Task prompt | Whenever a line below mentions the word "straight", that line should be copied.

Material supplied |
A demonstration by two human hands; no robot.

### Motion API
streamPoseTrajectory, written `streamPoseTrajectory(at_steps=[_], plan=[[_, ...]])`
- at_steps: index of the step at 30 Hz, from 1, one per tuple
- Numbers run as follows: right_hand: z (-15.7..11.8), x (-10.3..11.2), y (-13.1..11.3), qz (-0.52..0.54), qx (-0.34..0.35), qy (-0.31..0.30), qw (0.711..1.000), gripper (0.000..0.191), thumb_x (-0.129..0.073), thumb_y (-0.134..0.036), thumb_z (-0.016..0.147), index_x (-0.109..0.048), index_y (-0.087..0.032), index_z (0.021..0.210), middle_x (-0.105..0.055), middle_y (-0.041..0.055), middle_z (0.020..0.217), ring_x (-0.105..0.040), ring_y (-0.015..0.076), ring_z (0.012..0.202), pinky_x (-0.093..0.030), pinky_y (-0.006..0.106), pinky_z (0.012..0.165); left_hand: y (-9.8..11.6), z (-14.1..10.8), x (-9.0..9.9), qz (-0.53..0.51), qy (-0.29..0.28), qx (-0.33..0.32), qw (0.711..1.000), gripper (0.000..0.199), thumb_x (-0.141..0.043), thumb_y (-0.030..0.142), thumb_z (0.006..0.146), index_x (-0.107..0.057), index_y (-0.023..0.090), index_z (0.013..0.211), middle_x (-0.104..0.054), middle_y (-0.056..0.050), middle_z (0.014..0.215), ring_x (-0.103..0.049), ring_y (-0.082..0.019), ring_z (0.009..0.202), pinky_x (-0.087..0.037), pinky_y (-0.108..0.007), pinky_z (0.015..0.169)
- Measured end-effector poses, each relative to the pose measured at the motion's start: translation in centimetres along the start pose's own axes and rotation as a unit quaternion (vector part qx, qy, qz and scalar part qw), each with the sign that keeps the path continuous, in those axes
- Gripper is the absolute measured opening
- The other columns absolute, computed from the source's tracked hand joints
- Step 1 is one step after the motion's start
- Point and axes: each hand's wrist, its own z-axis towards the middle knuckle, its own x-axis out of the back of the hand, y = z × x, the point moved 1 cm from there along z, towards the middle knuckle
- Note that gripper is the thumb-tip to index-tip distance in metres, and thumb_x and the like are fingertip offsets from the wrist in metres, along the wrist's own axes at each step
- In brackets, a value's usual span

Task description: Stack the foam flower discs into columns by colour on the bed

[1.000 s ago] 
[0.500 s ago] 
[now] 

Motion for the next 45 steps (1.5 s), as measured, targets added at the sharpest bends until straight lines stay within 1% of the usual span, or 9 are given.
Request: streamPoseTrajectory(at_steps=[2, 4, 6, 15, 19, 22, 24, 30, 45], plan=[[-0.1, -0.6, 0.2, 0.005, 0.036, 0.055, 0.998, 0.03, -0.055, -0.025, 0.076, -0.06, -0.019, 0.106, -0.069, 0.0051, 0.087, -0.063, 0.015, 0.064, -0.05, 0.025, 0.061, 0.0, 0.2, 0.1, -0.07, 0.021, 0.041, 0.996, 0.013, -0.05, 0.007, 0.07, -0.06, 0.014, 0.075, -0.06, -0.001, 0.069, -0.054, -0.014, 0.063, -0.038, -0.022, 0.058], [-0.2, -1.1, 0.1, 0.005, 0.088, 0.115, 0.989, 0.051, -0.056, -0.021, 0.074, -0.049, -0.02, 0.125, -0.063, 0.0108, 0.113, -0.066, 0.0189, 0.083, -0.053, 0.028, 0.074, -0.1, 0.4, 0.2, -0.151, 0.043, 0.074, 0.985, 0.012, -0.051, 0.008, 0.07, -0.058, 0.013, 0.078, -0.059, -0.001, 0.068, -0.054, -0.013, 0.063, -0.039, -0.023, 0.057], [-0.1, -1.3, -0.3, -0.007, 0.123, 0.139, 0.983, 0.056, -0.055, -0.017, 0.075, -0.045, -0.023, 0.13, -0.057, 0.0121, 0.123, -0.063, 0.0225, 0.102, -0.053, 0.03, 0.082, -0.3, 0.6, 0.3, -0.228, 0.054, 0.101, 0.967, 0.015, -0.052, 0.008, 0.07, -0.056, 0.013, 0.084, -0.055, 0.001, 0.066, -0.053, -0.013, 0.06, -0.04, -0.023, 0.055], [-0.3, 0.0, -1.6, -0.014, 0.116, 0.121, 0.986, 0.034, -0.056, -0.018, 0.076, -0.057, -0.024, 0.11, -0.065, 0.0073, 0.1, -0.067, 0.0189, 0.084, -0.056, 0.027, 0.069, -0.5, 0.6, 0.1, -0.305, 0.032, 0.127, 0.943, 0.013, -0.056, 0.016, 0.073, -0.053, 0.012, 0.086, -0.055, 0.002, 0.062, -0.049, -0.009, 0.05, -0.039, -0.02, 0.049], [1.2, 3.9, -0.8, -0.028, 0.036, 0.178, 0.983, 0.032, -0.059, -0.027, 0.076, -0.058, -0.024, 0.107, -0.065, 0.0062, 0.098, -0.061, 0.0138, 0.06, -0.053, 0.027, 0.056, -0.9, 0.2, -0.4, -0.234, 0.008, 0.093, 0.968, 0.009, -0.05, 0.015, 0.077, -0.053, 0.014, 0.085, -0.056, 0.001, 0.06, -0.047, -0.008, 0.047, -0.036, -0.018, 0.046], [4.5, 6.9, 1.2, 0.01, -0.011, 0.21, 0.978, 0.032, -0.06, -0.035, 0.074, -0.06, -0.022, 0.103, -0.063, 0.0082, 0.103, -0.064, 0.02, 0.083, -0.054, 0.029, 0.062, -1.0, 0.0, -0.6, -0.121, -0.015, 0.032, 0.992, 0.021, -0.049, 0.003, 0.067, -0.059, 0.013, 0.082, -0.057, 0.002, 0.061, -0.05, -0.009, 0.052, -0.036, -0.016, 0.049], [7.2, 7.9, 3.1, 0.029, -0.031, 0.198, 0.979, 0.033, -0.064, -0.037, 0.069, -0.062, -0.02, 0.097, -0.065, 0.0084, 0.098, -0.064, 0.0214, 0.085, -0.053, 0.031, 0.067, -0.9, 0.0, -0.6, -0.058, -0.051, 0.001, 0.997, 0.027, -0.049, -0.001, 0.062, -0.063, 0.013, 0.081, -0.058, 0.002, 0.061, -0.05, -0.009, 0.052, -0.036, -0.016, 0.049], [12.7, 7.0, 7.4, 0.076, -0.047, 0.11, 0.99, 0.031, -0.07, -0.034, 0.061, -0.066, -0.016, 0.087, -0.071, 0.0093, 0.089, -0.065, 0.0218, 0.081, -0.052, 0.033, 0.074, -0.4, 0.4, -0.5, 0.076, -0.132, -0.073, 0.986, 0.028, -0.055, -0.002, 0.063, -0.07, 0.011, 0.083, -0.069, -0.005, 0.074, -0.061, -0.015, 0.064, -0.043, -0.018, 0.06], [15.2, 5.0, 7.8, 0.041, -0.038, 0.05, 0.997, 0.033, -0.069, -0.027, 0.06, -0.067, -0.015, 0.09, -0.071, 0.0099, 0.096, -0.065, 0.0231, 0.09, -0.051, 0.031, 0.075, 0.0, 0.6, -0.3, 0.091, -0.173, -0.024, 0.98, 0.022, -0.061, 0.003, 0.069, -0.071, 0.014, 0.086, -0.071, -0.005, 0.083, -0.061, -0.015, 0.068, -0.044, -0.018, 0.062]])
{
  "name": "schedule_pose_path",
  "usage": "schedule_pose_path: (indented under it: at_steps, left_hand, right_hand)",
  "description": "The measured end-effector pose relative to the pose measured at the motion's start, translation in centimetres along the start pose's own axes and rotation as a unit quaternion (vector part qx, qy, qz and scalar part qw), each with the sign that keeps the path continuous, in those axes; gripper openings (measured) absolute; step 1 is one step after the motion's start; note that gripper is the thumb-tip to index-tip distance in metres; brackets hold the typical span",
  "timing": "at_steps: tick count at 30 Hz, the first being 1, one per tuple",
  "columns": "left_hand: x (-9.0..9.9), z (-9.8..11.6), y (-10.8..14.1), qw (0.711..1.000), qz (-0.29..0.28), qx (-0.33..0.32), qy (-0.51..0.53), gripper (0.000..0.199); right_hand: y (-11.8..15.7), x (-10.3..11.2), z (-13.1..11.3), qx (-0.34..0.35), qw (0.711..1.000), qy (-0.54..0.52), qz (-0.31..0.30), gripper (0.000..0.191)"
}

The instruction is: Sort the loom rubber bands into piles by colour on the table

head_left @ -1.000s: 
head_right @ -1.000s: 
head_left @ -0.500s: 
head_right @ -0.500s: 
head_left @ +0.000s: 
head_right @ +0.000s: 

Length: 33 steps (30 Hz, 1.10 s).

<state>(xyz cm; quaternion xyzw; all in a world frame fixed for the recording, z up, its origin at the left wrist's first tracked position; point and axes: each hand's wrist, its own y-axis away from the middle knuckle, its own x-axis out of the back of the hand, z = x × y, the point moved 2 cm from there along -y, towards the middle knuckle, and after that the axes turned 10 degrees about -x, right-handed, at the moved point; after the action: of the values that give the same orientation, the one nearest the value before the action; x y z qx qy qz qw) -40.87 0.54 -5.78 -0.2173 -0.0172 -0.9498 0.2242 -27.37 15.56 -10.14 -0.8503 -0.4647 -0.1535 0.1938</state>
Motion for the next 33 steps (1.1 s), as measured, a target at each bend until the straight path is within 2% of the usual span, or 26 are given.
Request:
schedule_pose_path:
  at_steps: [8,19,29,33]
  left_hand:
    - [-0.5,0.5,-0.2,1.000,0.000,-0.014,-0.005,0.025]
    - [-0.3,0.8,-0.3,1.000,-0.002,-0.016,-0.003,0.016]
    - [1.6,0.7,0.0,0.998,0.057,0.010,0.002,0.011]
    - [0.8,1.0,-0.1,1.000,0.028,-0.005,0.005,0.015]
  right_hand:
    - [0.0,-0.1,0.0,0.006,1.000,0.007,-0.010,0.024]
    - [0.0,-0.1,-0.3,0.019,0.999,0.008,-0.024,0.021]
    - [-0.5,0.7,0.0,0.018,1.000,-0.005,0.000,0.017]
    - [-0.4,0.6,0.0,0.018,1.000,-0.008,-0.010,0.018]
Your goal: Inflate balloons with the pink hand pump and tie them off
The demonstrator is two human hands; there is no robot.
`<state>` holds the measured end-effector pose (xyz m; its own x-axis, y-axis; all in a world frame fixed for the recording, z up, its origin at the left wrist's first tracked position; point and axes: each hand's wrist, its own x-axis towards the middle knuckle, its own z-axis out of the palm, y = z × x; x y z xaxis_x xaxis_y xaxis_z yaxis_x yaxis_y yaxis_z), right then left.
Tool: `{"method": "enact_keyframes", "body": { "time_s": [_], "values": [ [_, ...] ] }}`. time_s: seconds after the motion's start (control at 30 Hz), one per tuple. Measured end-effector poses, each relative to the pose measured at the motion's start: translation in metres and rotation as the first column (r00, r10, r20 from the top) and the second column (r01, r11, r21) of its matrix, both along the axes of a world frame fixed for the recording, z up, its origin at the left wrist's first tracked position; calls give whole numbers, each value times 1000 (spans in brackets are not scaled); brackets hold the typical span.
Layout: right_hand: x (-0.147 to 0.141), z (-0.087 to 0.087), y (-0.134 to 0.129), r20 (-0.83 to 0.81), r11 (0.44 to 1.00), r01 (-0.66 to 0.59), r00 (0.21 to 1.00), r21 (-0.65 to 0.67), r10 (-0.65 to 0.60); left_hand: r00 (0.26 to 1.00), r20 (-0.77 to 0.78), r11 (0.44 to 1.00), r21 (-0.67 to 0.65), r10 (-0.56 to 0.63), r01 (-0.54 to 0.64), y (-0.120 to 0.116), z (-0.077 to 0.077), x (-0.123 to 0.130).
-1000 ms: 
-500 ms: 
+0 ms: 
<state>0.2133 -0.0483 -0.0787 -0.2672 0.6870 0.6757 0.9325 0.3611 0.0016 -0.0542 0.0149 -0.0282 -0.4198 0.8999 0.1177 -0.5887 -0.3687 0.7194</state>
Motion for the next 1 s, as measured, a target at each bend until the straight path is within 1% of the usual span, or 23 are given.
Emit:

Exercise solution |
Motion for the next 45 steps (1.5 s), as measured, targets added at the sharpest bends until straight lines stay within 1% of the usual span, or 9 are given.
Motion for the next 33 steps (1.1 s), as measured, a target at each bend until the straight path is within 2% of the usual span, or 26 are given.
Motion for the next 1 s, as measured, a target at each bend until the straight path is within 1% of the usual span, or 23 are given.

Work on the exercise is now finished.